* **Your goal**
From the records below, copy out exactly the lines from the one containing "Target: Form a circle" to the one containing "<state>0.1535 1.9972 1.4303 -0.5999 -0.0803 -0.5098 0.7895", both included. Add nothing else.

(Entries taken from a collection)

.....

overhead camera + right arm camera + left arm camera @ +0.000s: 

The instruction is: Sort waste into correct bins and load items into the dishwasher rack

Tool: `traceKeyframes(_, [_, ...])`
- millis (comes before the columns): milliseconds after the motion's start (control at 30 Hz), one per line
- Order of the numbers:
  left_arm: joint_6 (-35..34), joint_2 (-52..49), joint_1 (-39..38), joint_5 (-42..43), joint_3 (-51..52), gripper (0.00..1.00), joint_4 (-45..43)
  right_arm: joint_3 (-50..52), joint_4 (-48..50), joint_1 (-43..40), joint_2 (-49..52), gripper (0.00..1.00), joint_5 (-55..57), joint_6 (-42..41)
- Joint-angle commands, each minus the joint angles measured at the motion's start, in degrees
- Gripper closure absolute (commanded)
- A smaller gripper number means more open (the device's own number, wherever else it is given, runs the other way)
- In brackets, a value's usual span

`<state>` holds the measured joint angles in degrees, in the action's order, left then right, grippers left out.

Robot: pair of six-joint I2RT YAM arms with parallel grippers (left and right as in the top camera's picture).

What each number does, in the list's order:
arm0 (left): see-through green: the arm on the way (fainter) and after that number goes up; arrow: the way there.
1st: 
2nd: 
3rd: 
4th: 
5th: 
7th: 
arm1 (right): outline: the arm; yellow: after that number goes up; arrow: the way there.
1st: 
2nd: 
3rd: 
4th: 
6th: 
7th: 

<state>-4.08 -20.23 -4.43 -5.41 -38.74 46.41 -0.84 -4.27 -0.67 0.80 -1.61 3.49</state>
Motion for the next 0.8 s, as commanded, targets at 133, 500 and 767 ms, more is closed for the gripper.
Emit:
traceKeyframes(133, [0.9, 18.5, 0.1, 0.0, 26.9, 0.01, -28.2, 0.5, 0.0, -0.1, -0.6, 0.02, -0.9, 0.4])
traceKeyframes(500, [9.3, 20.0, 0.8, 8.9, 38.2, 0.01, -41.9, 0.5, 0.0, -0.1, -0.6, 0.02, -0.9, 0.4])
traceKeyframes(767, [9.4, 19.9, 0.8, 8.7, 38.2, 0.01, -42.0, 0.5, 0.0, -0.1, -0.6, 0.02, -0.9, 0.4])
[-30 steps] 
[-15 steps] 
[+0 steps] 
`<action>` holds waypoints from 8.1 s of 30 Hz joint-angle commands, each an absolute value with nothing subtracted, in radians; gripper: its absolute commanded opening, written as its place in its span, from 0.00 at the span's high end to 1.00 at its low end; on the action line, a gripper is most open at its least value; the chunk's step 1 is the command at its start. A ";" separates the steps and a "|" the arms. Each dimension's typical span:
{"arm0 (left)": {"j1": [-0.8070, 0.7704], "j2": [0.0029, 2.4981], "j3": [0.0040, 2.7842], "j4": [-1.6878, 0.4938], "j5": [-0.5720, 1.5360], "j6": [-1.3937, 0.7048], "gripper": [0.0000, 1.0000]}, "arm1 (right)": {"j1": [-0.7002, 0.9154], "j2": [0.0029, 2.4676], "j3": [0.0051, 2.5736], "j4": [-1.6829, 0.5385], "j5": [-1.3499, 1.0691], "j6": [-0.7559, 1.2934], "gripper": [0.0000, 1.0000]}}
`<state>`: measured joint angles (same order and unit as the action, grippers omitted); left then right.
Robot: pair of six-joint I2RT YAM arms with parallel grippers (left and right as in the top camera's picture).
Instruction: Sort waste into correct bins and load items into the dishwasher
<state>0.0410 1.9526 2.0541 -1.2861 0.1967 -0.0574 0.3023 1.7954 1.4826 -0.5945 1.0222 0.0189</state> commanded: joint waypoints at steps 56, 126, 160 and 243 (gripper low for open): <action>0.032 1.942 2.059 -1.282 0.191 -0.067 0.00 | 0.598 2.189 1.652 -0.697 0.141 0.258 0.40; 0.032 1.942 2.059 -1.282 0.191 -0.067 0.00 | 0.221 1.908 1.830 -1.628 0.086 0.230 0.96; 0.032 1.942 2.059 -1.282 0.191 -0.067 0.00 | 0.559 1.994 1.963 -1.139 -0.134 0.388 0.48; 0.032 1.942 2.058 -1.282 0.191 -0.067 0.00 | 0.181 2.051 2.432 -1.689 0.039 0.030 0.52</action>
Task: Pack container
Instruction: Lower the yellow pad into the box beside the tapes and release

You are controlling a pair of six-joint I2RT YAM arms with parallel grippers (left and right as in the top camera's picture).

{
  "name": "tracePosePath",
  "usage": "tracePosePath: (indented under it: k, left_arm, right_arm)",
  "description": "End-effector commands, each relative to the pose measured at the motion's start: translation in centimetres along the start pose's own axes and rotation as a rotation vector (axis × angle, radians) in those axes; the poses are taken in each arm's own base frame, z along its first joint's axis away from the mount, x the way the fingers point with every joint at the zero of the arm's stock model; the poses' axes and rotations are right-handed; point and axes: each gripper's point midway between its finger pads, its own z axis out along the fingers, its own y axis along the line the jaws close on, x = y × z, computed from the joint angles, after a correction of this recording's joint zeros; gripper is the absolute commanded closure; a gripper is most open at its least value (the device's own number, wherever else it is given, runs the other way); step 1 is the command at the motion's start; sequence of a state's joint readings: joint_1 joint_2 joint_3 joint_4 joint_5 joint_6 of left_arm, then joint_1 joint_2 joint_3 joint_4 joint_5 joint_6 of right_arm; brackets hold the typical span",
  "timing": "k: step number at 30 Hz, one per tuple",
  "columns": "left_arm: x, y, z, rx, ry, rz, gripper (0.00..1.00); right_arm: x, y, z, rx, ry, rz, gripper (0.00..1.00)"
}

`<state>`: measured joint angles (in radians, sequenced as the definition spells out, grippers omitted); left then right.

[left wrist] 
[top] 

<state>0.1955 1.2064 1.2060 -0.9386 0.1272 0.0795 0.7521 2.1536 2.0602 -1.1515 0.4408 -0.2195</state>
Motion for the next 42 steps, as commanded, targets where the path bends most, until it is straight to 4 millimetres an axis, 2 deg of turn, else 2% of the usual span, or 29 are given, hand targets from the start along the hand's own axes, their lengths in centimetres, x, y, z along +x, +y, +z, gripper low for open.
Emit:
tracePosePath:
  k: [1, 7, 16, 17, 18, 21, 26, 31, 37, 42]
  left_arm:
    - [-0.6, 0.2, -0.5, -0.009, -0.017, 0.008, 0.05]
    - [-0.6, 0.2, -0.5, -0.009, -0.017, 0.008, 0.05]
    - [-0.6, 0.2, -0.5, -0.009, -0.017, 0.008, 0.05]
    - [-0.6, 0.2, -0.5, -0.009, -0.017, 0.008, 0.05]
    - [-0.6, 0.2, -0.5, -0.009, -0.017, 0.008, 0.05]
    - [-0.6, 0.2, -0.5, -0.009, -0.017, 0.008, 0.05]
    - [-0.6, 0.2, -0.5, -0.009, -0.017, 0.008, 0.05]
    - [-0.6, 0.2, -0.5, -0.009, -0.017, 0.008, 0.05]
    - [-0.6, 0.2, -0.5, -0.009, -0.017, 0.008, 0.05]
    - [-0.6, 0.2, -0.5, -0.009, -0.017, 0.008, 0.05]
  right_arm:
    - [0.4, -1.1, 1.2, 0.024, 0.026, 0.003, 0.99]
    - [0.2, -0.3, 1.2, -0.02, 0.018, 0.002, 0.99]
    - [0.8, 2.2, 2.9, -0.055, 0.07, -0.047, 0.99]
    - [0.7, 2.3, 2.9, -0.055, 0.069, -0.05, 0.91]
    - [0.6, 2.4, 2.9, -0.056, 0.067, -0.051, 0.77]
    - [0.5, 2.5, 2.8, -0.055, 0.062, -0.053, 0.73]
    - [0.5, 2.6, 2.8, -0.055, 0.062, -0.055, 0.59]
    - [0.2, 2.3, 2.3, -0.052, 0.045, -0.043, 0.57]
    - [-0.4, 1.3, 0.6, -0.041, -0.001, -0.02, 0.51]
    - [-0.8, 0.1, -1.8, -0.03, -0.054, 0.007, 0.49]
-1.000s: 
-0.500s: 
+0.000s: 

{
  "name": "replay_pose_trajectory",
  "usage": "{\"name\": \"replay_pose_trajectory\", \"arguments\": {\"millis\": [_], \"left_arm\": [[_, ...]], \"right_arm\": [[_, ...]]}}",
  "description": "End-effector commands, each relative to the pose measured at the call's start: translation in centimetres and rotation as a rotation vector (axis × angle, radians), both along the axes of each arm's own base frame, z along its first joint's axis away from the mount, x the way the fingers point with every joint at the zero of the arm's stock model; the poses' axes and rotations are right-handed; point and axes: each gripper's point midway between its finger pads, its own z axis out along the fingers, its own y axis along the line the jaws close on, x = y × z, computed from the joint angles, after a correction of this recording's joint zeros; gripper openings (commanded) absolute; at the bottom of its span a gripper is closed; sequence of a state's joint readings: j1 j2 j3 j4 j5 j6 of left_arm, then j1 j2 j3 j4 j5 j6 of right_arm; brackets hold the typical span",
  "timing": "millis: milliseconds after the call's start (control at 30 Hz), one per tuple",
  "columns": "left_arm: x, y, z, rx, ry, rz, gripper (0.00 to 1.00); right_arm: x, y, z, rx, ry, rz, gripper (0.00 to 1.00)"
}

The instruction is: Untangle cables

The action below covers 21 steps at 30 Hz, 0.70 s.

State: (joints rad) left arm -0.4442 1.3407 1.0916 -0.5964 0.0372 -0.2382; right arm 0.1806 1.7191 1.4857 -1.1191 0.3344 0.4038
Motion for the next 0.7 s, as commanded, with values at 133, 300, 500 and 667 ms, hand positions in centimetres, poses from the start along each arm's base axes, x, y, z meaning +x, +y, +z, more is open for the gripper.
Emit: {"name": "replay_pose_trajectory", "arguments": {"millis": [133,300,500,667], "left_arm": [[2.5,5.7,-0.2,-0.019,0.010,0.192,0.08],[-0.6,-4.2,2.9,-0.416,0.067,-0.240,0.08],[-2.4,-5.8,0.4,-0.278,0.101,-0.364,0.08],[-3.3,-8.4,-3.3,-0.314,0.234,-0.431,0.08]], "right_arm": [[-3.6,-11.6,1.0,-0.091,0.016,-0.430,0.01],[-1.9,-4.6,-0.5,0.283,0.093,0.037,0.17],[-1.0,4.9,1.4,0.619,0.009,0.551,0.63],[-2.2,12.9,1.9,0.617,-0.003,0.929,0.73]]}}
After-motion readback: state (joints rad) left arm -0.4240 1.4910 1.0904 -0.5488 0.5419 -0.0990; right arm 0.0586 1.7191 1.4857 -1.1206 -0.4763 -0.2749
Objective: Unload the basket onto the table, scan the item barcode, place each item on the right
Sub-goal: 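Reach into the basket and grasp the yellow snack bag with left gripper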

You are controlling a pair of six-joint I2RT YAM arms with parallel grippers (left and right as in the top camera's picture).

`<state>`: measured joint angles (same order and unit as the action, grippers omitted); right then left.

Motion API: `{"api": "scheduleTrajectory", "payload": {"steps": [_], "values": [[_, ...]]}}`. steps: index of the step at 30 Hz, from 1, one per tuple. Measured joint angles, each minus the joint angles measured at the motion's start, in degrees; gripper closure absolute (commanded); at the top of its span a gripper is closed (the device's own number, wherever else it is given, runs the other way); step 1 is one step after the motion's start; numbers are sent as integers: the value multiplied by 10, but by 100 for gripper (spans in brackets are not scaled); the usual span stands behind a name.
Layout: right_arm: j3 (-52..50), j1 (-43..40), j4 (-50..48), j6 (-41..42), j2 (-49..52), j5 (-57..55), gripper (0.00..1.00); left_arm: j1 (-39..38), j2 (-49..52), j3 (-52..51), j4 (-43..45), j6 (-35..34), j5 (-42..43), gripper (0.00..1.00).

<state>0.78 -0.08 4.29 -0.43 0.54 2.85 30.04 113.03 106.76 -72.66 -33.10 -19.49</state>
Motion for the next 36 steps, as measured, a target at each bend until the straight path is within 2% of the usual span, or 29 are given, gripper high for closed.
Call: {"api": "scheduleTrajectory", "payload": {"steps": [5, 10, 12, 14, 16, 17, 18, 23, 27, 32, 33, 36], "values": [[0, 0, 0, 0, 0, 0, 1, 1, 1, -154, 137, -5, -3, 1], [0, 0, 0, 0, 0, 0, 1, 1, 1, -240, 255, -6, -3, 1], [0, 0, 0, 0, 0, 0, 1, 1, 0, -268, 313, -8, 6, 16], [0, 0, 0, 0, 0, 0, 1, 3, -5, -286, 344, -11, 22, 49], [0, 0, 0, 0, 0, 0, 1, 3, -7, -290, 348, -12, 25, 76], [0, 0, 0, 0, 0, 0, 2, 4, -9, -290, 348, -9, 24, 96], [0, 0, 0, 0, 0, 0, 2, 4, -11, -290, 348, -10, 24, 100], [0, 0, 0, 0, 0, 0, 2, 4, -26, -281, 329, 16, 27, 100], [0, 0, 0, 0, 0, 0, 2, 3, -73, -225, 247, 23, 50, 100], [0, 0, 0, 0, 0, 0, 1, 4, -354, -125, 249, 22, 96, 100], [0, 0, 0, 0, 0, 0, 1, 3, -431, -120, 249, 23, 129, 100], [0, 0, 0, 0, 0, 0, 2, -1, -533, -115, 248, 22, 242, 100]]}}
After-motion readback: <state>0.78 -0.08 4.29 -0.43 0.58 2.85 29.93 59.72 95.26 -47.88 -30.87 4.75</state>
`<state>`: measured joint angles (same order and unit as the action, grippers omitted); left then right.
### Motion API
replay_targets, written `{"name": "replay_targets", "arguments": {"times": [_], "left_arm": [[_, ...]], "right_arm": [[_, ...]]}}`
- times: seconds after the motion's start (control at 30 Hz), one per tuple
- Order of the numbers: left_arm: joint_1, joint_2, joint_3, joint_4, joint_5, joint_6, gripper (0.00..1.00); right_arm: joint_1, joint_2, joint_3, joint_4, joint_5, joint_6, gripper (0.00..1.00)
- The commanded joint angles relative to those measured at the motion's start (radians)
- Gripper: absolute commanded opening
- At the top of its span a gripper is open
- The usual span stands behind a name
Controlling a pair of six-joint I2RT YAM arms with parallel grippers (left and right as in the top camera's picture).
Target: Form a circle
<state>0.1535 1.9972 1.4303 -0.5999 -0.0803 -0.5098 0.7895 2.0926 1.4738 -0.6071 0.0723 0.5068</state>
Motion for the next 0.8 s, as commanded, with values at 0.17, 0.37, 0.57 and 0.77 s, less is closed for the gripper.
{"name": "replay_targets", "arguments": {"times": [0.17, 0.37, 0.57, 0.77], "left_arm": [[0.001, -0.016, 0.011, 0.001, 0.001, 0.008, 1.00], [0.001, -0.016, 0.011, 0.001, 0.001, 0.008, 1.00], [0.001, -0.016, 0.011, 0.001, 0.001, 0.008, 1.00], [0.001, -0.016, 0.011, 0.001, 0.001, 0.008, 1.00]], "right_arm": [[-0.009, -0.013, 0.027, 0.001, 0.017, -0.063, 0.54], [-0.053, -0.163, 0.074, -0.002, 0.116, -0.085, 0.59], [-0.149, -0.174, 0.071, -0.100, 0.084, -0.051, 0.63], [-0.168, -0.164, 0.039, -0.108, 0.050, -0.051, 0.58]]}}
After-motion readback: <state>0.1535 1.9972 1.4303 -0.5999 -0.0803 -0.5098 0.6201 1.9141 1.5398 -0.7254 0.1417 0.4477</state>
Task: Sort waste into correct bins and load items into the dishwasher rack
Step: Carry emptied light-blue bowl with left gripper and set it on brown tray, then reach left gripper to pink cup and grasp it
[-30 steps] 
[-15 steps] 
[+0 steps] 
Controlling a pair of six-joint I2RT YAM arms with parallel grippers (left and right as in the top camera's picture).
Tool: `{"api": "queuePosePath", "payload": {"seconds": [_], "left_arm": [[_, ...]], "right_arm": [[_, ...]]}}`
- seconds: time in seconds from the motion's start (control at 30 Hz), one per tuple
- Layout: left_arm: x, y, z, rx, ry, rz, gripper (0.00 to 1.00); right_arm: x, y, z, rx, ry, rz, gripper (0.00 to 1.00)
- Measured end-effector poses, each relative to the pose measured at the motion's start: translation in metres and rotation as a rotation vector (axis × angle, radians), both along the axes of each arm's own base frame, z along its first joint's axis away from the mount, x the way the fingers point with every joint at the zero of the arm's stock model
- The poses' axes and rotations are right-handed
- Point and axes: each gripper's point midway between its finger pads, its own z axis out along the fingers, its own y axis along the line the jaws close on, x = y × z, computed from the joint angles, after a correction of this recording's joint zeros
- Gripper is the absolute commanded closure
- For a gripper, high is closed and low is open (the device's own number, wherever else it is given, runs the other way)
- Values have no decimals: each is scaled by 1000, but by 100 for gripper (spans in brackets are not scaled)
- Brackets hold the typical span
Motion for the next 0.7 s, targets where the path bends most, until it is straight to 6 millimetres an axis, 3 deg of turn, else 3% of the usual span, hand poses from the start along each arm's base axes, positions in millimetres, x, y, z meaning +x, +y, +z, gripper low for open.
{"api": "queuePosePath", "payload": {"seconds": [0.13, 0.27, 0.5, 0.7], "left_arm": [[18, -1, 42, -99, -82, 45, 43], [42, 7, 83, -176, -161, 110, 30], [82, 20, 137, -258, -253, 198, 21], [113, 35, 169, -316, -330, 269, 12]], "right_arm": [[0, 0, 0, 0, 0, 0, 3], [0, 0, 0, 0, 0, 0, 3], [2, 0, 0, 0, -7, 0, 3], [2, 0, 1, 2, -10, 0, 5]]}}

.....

* **Answer for this exercise**
Target: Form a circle
<state>0.1535 1.9972 1.4303 -0.5999 -0.0803 -0.5098 0.7895 2.0926 1.4738 -0.6071 0.0723 0.5068</state>

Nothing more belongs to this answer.